# Assignment:
Look for the line with "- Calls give" in the data below, then reproduce word for word that line and every line after it. Leave out all pictures and add nothing.

>>>>>

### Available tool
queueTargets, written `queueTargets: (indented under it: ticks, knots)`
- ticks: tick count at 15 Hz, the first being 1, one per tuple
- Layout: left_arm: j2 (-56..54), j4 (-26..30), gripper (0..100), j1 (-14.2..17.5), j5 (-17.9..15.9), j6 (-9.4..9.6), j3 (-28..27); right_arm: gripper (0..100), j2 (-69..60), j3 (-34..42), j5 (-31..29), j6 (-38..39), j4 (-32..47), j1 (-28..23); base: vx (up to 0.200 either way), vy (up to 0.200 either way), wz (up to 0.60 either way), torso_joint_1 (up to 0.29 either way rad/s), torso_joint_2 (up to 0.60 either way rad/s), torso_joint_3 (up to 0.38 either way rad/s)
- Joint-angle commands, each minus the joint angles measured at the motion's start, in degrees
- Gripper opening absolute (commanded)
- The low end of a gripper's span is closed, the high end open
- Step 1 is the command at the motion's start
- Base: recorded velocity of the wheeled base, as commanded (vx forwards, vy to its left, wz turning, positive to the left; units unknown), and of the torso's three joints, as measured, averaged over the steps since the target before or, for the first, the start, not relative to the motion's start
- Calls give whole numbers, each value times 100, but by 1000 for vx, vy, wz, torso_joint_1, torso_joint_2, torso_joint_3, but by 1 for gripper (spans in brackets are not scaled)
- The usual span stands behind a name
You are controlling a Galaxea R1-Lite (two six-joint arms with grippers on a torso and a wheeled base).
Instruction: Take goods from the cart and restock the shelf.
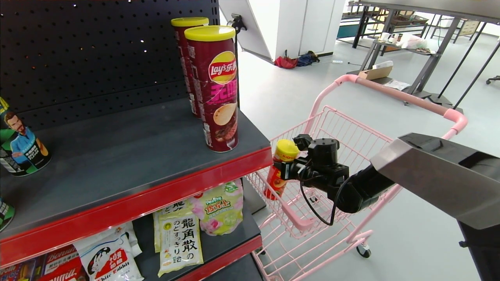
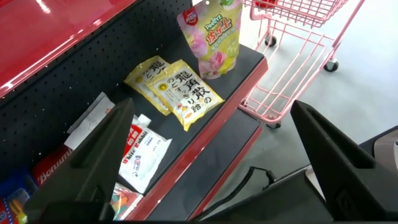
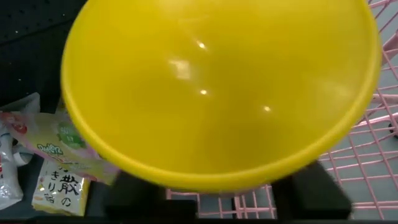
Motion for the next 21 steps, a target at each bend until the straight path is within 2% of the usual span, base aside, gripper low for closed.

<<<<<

# Expected output:
- Calls give whole numbers, each value times 100, but by 1000 for vx, vy, wz, torso_joint_1, torso_joint_2, torso_joint_3, but by 1 for gripper (spans in brackets are not scaled)
- The usual span stands behind a name
You are controlling a Galaxea R1-Lite (two six-joint arms with grippers on a torso and a wheeled base).
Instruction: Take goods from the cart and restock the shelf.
Motion for the next 21 steps, a target at each bend until the straight path is within 2% of the usual span, base aside, gripper low for closed.

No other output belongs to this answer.